第58話 すべてが終わった朝

[ 6 ]


 フリッカが目覚めた時、すべては終わっていた。

 否。正確には何も解決していないのだが。

 次の朝、彼女が目を開けると、安アパートのリビングはひとで溢れていた。

 フリッカが寝ていたソファを中心として、至るところにアルファベットが書かれたタグが置かれている。あたりには制服を着た警官達が忙しく駆けまわり、ソファの背後には人型に囲われたロープがあった。

「なに……これ……」

 状況も分からず、不意に漏れた言葉だった。

 それを聞いて振り向いた私服警官らしき男が彼女に言う。

「FBIのマーキュリー捜査官ですね? サトクリフ氏からは、そのまま寝かせておいてくれ、と言付かっておりましたが……大丈夫でしたか?」

「だ、大丈夫って何がです、か?」

 すると私服警官は彼女に向かって「あなたは昨夜、殺されかかったんですよ」と。

 ことの詳細を聞き、フリッカはしばし呆然とした。

 血に染まるフロアカーペットと人型に、ゲオルクの優しい笑顔を思い浮かべて。

 ピートはやることがあると私服警官に告げ、一足先にアパートを出たらしい。

 フリッカもまた今日は、朝から事件の事情聴取が山ほどあった。

 しばらくしてアパートから出ることになるのだが、ゲオルクの事件に関して当事者がふたりとも現場から離れるという異常な事態に、不思議と地元警察からは咎められることはない。

 これもまたどこからか『圧力』が掛かっているのだろうと、フリッカは思う。

 ゲオルクの事件もまた、人知れず無かったことにされるのか――。

 数多くのウィザーズ・ケース(魔法使い絡みの難事件)を手掛けてきた彼女だからこその感慨である。

 フリッカは今、香港警務処の取調室にいた。

 捜査初日に通された狭いあの部屋である。相変わらず倉庫と見まごうばかりの乱雑さと埃っぽさに、さしものフリッカも辟易としていた。

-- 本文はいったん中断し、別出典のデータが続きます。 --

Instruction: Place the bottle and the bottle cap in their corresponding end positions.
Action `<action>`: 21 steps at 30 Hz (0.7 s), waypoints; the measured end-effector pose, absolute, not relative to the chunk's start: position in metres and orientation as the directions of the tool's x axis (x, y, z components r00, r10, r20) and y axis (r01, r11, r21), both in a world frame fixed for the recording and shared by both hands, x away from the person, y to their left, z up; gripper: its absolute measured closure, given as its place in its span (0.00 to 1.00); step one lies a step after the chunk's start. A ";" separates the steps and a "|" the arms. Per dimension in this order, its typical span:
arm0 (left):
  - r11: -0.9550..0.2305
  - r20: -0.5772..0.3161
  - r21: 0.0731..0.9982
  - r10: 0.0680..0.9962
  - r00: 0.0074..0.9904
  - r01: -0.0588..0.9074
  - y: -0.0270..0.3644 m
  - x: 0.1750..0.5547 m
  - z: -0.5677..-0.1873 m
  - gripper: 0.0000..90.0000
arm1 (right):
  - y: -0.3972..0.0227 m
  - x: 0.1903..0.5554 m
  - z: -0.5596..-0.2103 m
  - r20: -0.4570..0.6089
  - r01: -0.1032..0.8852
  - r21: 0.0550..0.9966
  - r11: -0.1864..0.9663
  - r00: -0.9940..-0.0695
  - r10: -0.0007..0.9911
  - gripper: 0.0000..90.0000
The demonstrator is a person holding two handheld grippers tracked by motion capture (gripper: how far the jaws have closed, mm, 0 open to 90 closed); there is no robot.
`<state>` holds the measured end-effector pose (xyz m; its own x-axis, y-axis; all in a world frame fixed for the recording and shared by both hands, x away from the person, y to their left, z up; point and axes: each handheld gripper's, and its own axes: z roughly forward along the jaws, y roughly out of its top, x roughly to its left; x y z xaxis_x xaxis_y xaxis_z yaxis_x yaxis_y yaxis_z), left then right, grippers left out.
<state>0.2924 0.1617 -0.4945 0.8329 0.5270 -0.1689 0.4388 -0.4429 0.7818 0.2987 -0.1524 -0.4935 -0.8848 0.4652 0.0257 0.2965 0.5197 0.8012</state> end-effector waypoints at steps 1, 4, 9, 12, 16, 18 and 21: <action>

 彼女は天井付近にある監視カメラをチラ見すると、『廃都』のことを思い出した。

「……長老さん。見てるんですかね」

 誰に言うでもなくそう呟くと、目の前に座る初老の男が「は?」と聞き返した。

「あ、すみません。こちらの話です。えーと……ハルフォード氏の部屋でクロウ・ハザマを治療したスタッフさんですよね?」

 フリッカは誤魔化すようにしてそう彼に問うた。

 彼こそが事件当夜に現場にいた医療スタッフのひとりであり、ロブから人払いを受けた人物なのである。

「ええ。確かにハルフォード室長から直接人払いを受け、部屋から出ました。その後は朝まで別室で待機しましたが、そのまま解散させられて――」

「え? や、あの~。ピートさ……サトクリフ捜査官に部屋の様子を見に行くように頼まれたんじゃ……」

「サトク……誰ですかそれは?」

 どこかで空間がグニャリと歪んだ音がした。

 フリッカの脳内でありとあらゆる可能性が浮かんでは消え、理論を組み立てては壊して再構成するということを一瞬のうちに繰り返した。

 そしてとある『仮説』が導き出され、一枚の捜査資料に視線を落とす。

 よく知ったヘイゼルの瞳と灰色がかったストレートの髪。

「ピートさん……」

 フリッカの悲痛な声は、埃舞う四角い小部屋に消えてゆく。

 少し開いたドアの隙間からは、警務処内の喧騒が流れ込んできた。

 もし『夢』の中なら覚めないで欲しいと。

 彼女はそう思わずにはいられなかった。